Compared to the previous studies [31], our result firstly reports that cardiopulmonary comorbidity could lead to a worse ending. We have focused on cardiac and pulmonary dysfunction, which are not traditional factors of the vascular diseases, and those patients are generally underrepresented in randomized trial [7, 37]. Previously, the effect of cardiac and pulmonary dysfunction on cerebral arteries were studied separately, but few noticed the combined effect of them on patients with ELVOS and undergoing emergency thrombectomy. Patients with chronic heart failure and respiratory failure commonly have the diagnostic symptom of exertional dyspneoea varies in intensity [10, 38] and lead to more intensive condition after stroke. Early identification and timely treatment can reduce the mortality in neurological intensive care units to a certain extent.

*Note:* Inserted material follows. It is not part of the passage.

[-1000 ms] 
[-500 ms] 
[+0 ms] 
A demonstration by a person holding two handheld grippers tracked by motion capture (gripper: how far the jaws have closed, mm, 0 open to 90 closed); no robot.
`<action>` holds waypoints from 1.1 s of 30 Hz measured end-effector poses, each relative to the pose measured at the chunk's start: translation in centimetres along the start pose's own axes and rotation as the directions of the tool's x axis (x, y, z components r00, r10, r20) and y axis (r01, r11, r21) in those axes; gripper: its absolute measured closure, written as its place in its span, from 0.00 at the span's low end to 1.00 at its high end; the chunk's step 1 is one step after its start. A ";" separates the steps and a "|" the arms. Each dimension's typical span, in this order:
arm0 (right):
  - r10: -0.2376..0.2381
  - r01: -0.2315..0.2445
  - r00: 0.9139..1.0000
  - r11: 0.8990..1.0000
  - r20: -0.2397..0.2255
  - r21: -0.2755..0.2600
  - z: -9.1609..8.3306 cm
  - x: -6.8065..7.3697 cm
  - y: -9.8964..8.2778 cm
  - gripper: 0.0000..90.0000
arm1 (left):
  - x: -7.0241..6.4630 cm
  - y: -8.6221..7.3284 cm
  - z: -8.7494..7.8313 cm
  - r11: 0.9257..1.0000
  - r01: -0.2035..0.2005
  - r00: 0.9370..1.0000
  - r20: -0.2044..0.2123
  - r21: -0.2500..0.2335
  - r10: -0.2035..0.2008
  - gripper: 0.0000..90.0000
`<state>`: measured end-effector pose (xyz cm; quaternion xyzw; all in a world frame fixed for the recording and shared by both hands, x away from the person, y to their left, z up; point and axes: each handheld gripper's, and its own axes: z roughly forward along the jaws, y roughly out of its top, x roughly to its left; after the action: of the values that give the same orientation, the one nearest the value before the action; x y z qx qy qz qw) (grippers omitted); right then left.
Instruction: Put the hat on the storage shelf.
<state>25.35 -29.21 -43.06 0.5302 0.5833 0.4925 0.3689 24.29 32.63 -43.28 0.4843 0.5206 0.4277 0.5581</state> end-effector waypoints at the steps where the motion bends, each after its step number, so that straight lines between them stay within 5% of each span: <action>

Our study had limitations. First, there were the general limitations of the single-center and small-sample retrospective study design, which selection and information bias cannot be ruled out. Second, the revascularization techniques were not uniform and scattered. Third, process that comorbidity affected AIS prognosis were complicated, especially when the subjects were elderly people and our baseline characteristics were unbalanced in our study. Therefore, multi-center randomized controlled studies are needed for further validation.

Conclusion

Based on our results, we conclude that cardiopulmonary comorbidities are important risk factors that have been overlooked for a long time. Endovascular thrombectomy was safe in ALVOS patients with chronic cardiopulmonary diseases. However, the unfavorable outcomes were achieved in such patients. The effect of cardiopulmonary morbidity on ALVOS is mixed. Moreover, cardiopulmonary comorbidity was a powerful predictor of worse clinical outcomes and should be considered when neurologists make individualising selection of patients for EVT.